## What is expected:
With the images removed, reproduce each entry below word for word.

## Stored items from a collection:
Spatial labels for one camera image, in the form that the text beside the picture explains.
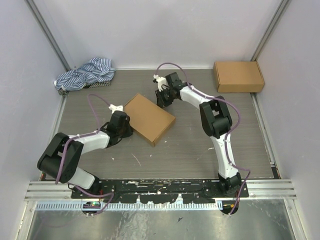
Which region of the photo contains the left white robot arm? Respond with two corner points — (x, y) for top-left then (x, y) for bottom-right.
(37, 110), (133, 199)

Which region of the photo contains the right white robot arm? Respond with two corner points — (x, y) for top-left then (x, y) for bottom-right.
(153, 72), (242, 198)

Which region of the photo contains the blue striped cloth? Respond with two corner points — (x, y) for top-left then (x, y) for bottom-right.
(54, 57), (116, 96)

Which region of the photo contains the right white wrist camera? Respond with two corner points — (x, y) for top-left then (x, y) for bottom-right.
(153, 74), (167, 92)

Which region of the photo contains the folded brown cardboard box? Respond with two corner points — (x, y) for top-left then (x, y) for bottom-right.
(213, 61), (265, 93)

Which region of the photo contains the slotted cable duct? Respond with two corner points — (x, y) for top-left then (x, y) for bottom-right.
(35, 201), (223, 212)

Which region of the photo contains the aluminium front rail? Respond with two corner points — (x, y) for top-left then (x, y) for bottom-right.
(24, 179), (297, 201)

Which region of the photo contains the brown cardboard box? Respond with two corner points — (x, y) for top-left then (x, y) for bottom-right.
(213, 61), (265, 93)
(124, 93), (176, 147)

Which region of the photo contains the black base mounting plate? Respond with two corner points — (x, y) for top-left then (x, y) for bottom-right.
(87, 179), (239, 204)

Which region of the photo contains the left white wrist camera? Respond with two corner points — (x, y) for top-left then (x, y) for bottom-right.
(108, 104), (124, 114)

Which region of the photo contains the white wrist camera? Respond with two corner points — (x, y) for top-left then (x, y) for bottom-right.
(108, 104), (124, 114)
(153, 74), (167, 92)

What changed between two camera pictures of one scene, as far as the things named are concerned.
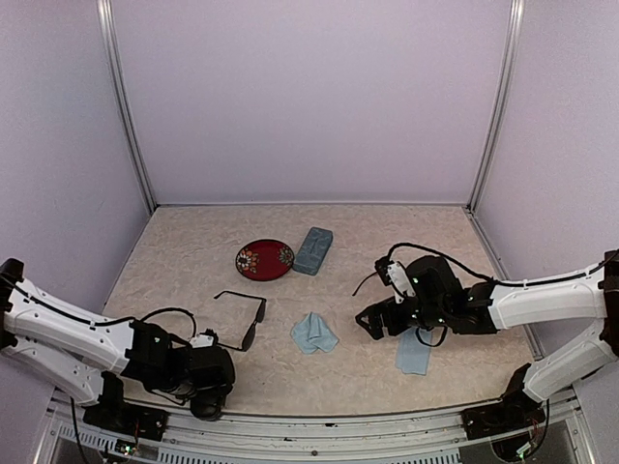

## Written answer:
Spatial labels for one camera image, in the form that the text beside the picture explains.
Which region of the photo contains the left white robot arm? Respond with two corner points — (x, y) for top-left then (x, y) for bottom-right.
(37, 110), (133, 199)

Which region of the photo contains the right white robot arm? Respond with two corner points — (x, y) for top-left then (x, y) for bottom-right.
(153, 72), (242, 198)

Which region of the photo contains the blue striped cloth? Respond with two corner points — (x, y) for top-left then (x, y) for bottom-right.
(54, 57), (116, 96)

Which region of the photo contains the right white wrist camera? Respond with two corner points — (x, y) for top-left then (x, y) for bottom-right.
(153, 74), (167, 92)

Which region of the photo contains the folded brown cardboard box? Respond with two corner points — (x, y) for top-left then (x, y) for bottom-right.
(213, 61), (265, 93)

Which region of the photo contains the slotted cable duct? Respond with two corner points — (x, y) for top-left then (x, y) for bottom-right.
(35, 201), (223, 212)

Which region of the photo contains the aluminium front rail? Respond with two corner points — (x, y) for top-left then (x, y) for bottom-right.
(24, 179), (297, 201)

Which region of the photo contains the brown cardboard box? Respond with two corner points — (x, y) for top-left then (x, y) for bottom-right.
(213, 61), (265, 93)
(124, 93), (176, 147)

Which region of the photo contains the black base mounting plate? Respond with two corner points — (x, y) for top-left then (x, y) for bottom-right.
(87, 179), (239, 204)

Which region of the photo contains the left white wrist camera? Respond with two corner points — (x, y) for top-left then (x, y) for bottom-right.
(108, 104), (124, 114)

Which region of the photo contains the white wrist camera? Respond with two corner points — (x, y) for top-left then (x, y) for bottom-right.
(108, 104), (124, 114)
(153, 74), (167, 92)

What changed between two camera pictures of one scene, as far as the things named are concerned.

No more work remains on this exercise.